## THE TASK
Every record below must be written out exactly. Leave out the pictures.

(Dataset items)
◆ ◆ ◆

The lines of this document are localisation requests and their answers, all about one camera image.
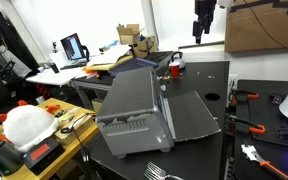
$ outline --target computer monitor
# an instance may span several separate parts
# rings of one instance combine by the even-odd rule
[[[77,33],[62,39],[61,43],[68,60],[79,61],[86,58],[83,52],[83,46],[81,45]]]

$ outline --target wire
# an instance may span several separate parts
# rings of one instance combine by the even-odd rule
[[[253,9],[251,7],[249,7],[250,10],[252,11],[252,13],[255,16],[255,19],[257,20],[257,22],[260,24],[260,26],[262,27],[262,29],[264,30],[264,32],[273,40],[275,41],[277,44],[281,45],[284,49],[288,50],[288,47],[284,46],[281,42],[279,42],[278,40],[276,40],[274,37],[272,37],[267,30],[265,29],[265,27],[263,26],[263,24],[261,23],[261,21],[258,19],[257,15],[255,14],[255,12],[253,11]]]

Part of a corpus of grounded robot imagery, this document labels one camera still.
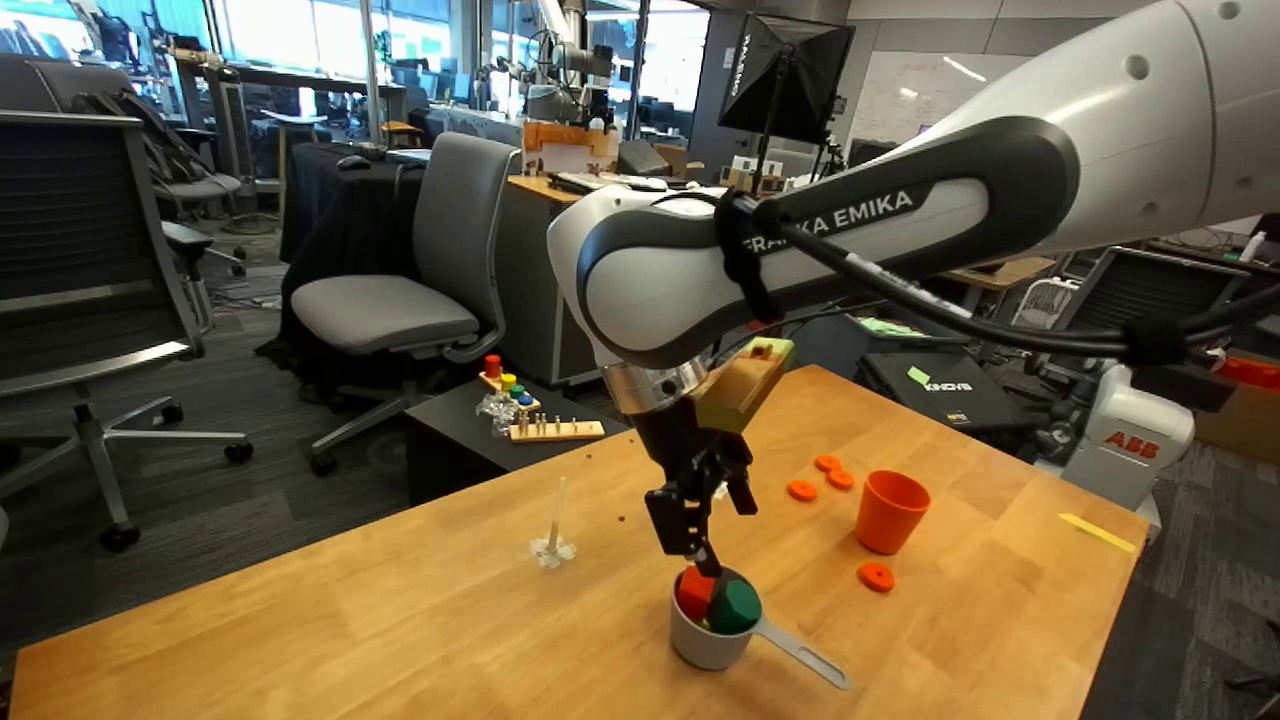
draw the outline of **cardboard box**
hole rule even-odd
[[[1280,464],[1280,387],[1236,385],[1221,413],[1198,413],[1198,439],[1259,464]]]

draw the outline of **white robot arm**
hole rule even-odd
[[[1280,204],[1276,0],[1158,0],[983,86],[898,153],[737,204],[737,258],[767,304],[844,296],[823,241],[853,265],[932,277],[1011,250],[1079,250]],[[560,291],[595,345],[610,392],[679,483],[698,426],[667,417],[721,333],[753,320],[723,270],[723,204],[591,192],[548,226]]]

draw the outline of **chair backrest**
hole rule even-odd
[[[412,216],[419,279],[476,311],[489,333],[504,333],[497,230],[518,159],[520,149],[513,143],[446,131],[431,143]]]
[[[0,112],[0,395],[192,352],[140,124]]]

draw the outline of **orange cup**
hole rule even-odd
[[[874,473],[864,483],[864,504],[855,511],[853,534],[882,554],[904,548],[928,511],[928,487],[904,473]]]

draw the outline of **computer screen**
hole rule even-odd
[[[748,17],[721,124],[823,143],[848,45],[853,29]]]
[[[1134,320],[1180,320],[1223,304],[1250,270],[1171,250],[1117,248],[1110,250],[1075,299],[1065,307],[1060,326],[1122,326]]]

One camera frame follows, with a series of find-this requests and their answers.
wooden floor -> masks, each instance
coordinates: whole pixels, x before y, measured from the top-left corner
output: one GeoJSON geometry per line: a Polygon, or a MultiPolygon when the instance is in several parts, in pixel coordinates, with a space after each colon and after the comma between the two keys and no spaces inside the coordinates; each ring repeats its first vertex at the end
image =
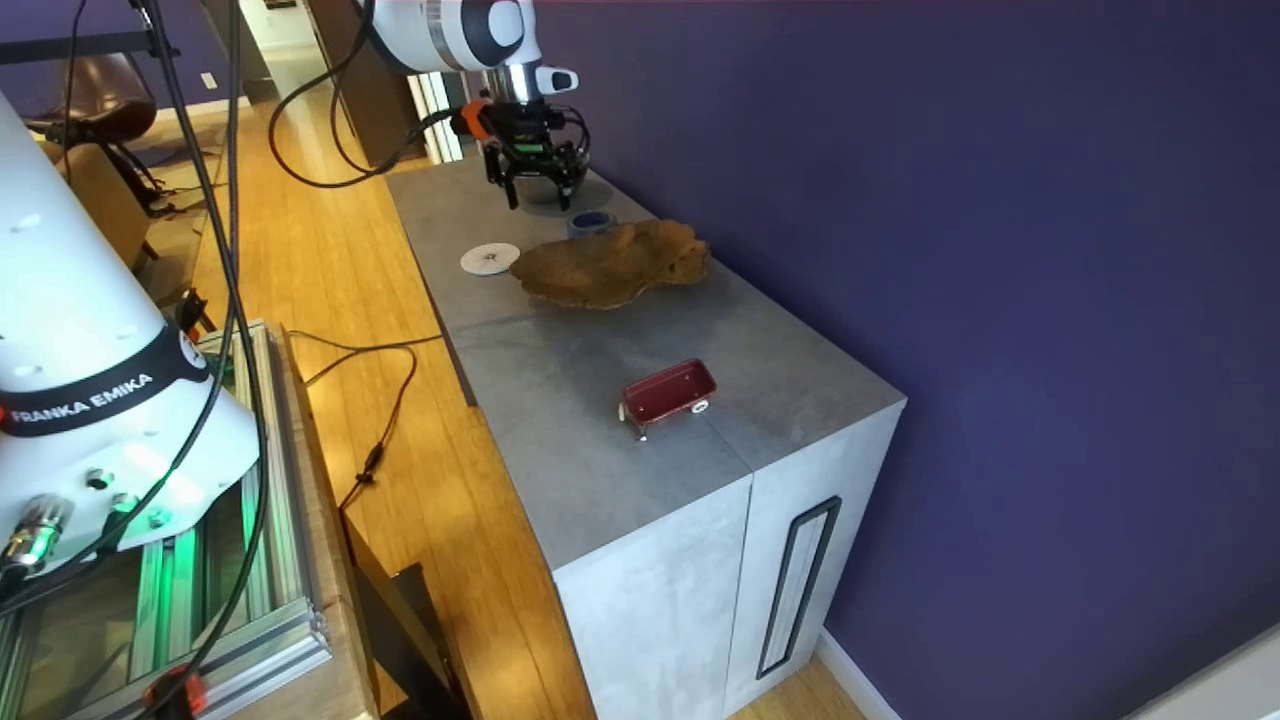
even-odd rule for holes
{"type": "MultiPolygon", "coordinates": [[[[289,87],[302,75],[277,68],[277,79],[289,87]]],[[[313,174],[346,174],[321,106],[318,95],[289,113],[286,156],[313,174]]],[[[385,181],[346,192],[306,189],[277,167],[264,120],[270,106],[253,106],[239,122],[250,315],[346,345],[441,336],[385,181]]],[[[219,308],[213,243],[202,253],[196,288],[219,308]]],[[[338,360],[313,340],[291,347],[306,376],[338,360]]],[[[417,360],[377,486],[353,500],[349,518],[385,571],[423,566],[480,715],[586,720],[593,708],[559,599],[488,429],[466,403],[444,345],[421,345],[417,360]]],[[[313,385],[338,500],[357,485],[405,372],[405,352],[382,352],[313,385]]],[[[856,708],[813,664],[740,720],[856,720],[856,708]]]]}

blue wall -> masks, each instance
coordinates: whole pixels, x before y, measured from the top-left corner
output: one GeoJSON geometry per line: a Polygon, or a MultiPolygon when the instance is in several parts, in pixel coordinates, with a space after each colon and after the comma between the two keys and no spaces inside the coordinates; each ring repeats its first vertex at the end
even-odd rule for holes
{"type": "Polygon", "coordinates": [[[595,164],[911,395],[828,629],[905,715],[1280,620],[1280,4],[539,4],[595,164]]]}
{"type": "MultiPolygon", "coordinates": [[[[171,44],[182,51],[182,87],[187,104],[202,100],[226,100],[228,87],[228,51],[219,46],[213,20],[205,14],[202,0],[160,0],[165,24],[171,31],[171,44]]],[[[78,0],[5,0],[5,24],[0,24],[0,44],[17,41],[65,41],[72,36],[78,20],[78,0]]],[[[82,36],[97,31],[142,31],[148,26],[128,0],[89,0],[82,36]]],[[[171,104],[165,92],[160,59],[156,54],[137,54],[156,104],[171,104]]],[[[0,62],[0,92],[17,113],[36,116],[60,106],[60,87],[65,87],[65,62],[0,62]]]]}

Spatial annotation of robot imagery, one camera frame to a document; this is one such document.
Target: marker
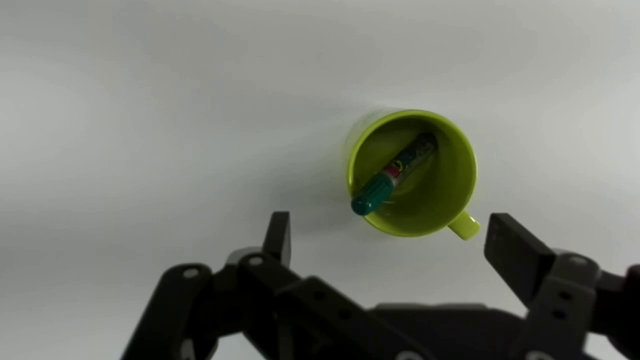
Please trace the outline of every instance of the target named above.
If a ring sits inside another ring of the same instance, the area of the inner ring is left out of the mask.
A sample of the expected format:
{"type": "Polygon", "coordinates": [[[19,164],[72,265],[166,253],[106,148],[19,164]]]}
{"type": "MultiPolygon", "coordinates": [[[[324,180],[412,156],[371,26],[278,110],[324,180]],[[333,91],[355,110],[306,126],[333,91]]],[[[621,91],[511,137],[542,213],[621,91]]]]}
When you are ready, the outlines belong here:
{"type": "Polygon", "coordinates": [[[437,153],[437,137],[427,132],[410,143],[396,158],[387,164],[366,187],[353,199],[353,210],[359,217],[377,213],[398,189],[398,185],[417,168],[419,162],[437,153]]]}

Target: white table
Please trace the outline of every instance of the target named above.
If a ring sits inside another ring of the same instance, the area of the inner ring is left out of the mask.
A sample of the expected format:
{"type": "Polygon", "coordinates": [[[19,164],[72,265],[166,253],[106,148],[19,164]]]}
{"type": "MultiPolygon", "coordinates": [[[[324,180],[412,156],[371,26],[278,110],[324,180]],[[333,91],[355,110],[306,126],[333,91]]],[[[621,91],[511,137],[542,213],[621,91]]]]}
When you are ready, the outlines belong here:
{"type": "MultiPolygon", "coordinates": [[[[0,4],[0,359],[118,359],[159,277],[259,245],[365,307],[524,308],[484,237],[350,215],[342,140],[377,109],[473,138],[470,210],[613,272],[640,260],[640,4],[34,0],[0,4]]],[[[593,339],[593,354],[621,359],[593,339]]],[[[228,360],[259,359],[244,340],[228,360]]]]}

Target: mug
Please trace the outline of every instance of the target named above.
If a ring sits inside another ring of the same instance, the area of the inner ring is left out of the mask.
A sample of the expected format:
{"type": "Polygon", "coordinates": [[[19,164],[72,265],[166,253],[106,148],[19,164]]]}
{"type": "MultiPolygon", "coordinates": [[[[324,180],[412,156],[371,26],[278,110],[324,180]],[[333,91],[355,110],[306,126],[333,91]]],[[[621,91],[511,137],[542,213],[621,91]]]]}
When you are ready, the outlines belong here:
{"type": "Polygon", "coordinates": [[[417,166],[391,201],[365,217],[392,237],[424,237],[445,226],[463,241],[480,224],[467,213],[477,187],[477,156],[470,140],[448,118],[428,110],[377,113],[363,118],[346,143],[346,187],[355,196],[419,134],[437,137],[437,154],[417,166]]]}

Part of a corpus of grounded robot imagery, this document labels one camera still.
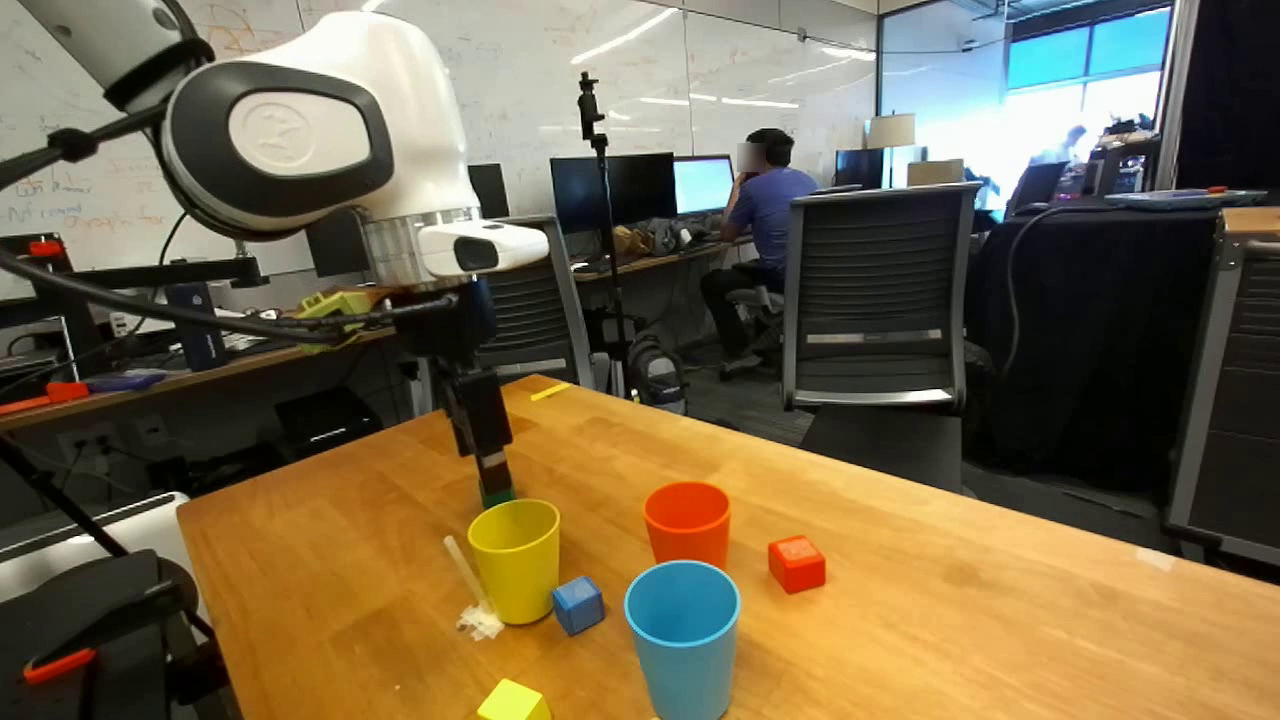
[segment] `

◆ ◆ ◆

## ANSWER BELOW
The lines of this document are localisation requests and their answers, all about one camera image.
$ outline --target computer monitor
# an instance may span several separate parts
# rings of one instance combine by the even-odd rule
[[[77,33],[62,39],[61,43],[68,60],[79,61],[86,58],[83,52],[83,46],[81,45]]]

$ outline --target wire
# an instance may span several separate parts
# rings of one instance combine by the even-odd rule
[[[253,9],[251,7],[249,7],[250,10],[252,11],[252,13],[255,16],[255,19],[257,20],[257,22],[260,24],[260,26],[262,27],[262,29],[264,30],[264,32],[273,40],[275,41],[277,44],[281,45],[284,49],[288,50],[288,47],[284,46],[281,42],[279,42],[278,40],[276,40],[274,37],[272,37],[267,30],[265,29],[265,27],[263,26],[263,24],[261,23],[261,21],[258,19],[257,15],[255,14],[255,12],[253,11]]]

Part of a corpus of grounded robot imagery, this document labels one camera still.
draw the outline of **cardboard box**
hole rule even-odd
[[[1280,464],[1280,387],[1236,385],[1221,413],[1198,413],[1198,439],[1259,464]]]

draw the outline of **white robot arm**
hole rule even-odd
[[[1280,204],[1276,0],[1158,0],[983,86],[898,153],[737,204],[737,258],[767,304],[844,296],[823,241],[853,265],[932,277],[1011,250],[1079,250]],[[560,291],[595,345],[610,392],[679,483],[698,426],[667,417],[721,333],[753,320],[723,270],[723,204],[591,192],[548,226]]]

draw the outline of **chair backrest**
hole rule even-odd
[[[412,216],[419,279],[476,311],[489,333],[504,333],[497,230],[518,159],[520,149],[513,143],[446,131],[431,143]]]
[[[0,112],[0,395],[192,352],[140,124]]]

draw the outline of **orange cup**
hole rule even-odd
[[[874,473],[864,483],[864,504],[855,511],[853,534],[882,554],[904,548],[928,511],[928,487],[904,473]]]

draw the outline of **computer screen**
hole rule even-odd
[[[748,17],[721,124],[823,143],[848,45],[853,29]]]
[[[1134,320],[1180,320],[1223,304],[1250,270],[1171,250],[1117,248],[1110,250],[1075,299],[1065,307],[1060,326],[1122,326]]]

One camera frame follows, with a series of find-this requests and their answers.
wooden floor -> masks, each instance
coordinates: whole pixels, x before y, measured from the top-left corner
output: one GeoJSON geometry per line: a Polygon, or a MultiPolygon when the instance is in several parts, in pixel coordinates, with a space after each colon and after the comma between the two keys and no spaces inside the coordinates; each ring repeats its first vertex at the end
image =
even-odd rule for holes
{"type": "MultiPolygon", "coordinates": [[[[289,87],[302,75],[277,68],[277,79],[289,87]]],[[[313,174],[346,174],[321,106],[318,95],[289,113],[286,156],[313,174]]],[[[385,181],[346,192],[306,189],[277,167],[264,120],[270,106],[253,106],[239,122],[250,315],[346,345],[441,336],[385,181]]],[[[219,308],[213,243],[202,253],[196,288],[219,308]]],[[[338,360],[313,340],[291,347],[306,376],[338,360]]],[[[417,360],[377,486],[353,500],[349,518],[385,571],[423,566],[480,715],[586,720],[593,708],[559,599],[488,429],[466,403],[444,345],[421,345],[417,360]]],[[[313,385],[338,500],[357,485],[405,372],[405,352],[382,352],[313,385]]],[[[856,708],[813,664],[740,720],[856,720],[856,708]]]]}

blue wall -> masks, each instance
coordinates: whole pixels, x before y, measured from the top-left corner
output: one GeoJSON geometry per line: a Polygon, or a MultiPolygon when the instance is in several parts, in pixel coordinates, with a space after each colon and after the comma between the two keys and no spaces inside the coordinates; each ring repeats its first vertex at the end
even-odd rule for holes
{"type": "Polygon", "coordinates": [[[595,164],[911,395],[828,629],[905,715],[1280,620],[1280,4],[539,4],[595,164]]]}
{"type": "MultiPolygon", "coordinates": [[[[171,44],[182,51],[182,87],[187,104],[202,100],[226,100],[228,87],[228,51],[219,46],[213,20],[205,14],[202,0],[160,0],[165,24],[171,31],[171,44]]],[[[78,0],[5,0],[5,24],[0,24],[0,44],[17,41],[65,41],[72,36],[78,20],[78,0]]],[[[82,36],[97,31],[142,31],[148,26],[128,0],[89,0],[82,36]]],[[[171,104],[165,92],[160,59],[156,54],[137,54],[156,104],[171,104]]],[[[0,62],[0,92],[17,113],[36,116],[60,106],[60,87],[65,87],[65,62],[0,62]]]]}

Spatial annotation of robot imagery, one camera frame to a document; this is one such document.
Target: marker
Please trace the outline of every instance of the target named above.
If a ring sits inside another ring of the same instance, the area of the inner ring is left out of the mask.
A sample of the expected format:
{"type": "Polygon", "coordinates": [[[19,164],[72,265],[166,253],[106,148],[19,164]]]}
{"type": "MultiPolygon", "coordinates": [[[[324,180],[412,156],[371,26],[278,110],[324,180]],[[333,91],[355,110],[306,126],[333,91]]],[[[621,91],[511,137],[542,213],[621,91]]]]}
When you are ready, the outlines belong here:
{"type": "Polygon", "coordinates": [[[437,153],[437,137],[427,132],[410,143],[396,158],[387,164],[366,187],[353,199],[353,210],[359,217],[377,213],[398,189],[398,185],[417,168],[419,162],[437,153]]]}

Target: white table
Please trace the outline of every instance of the target named above.
If a ring sits inside another ring of the same instance, the area of the inner ring is left out of the mask.
A sample of the expected format:
{"type": "Polygon", "coordinates": [[[19,164],[72,265],[166,253],[106,148],[19,164]]]}
{"type": "MultiPolygon", "coordinates": [[[[324,180],[412,156],[371,26],[278,110],[324,180]],[[333,91],[355,110],[306,126],[333,91]]],[[[621,91],[511,137],[542,213],[621,91]]]]}
When you are ready, the outlines belong here:
{"type": "MultiPolygon", "coordinates": [[[[0,4],[0,359],[118,359],[159,277],[259,245],[365,307],[524,308],[484,237],[350,215],[342,140],[377,109],[473,138],[470,210],[613,272],[640,260],[640,4],[34,0],[0,4]]],[[[593,339],[593,354],[621,359],[593,339]]],[[[228,360],[259,359],[244,340],[228,360]]]]}

Target: mug
Please trace the outline of every instance of the target named above.
If a ring sits inside another ring of the same instance, the area of the inner ring is left out of the mask.
A sample of the expected format:
{"type": "Polygon", "coordinates": [[[19,164],[72,265],[166,253],[106,148],[19,164]]]}
{"type": "MultiPolygon", "coordinates": [[[[324,180],[412,156],[371,26],[278,110],[324,180]],[[333,91],[355,110],[306,126],[333,91]]],[[[621,91],[511,137],[542,213],[621,91]]]]}
When you are ready, the outlines belong here:
{"type": "Polygon", "coordinates": [[[417,166],[391,201],[365,217],[392,237],[424,237],[445,226],[463,241],[480,224],[467,213],[477,187],[477,156],[470,140],[448,118],[428,110],[377,113],[363,118],[346,143],[346,187],[355,196],[419,134],[437,137],[437,154],[417,166]]]}

Part of a corpus of grounded robot imagery, this document labels one camera still.
[segment] `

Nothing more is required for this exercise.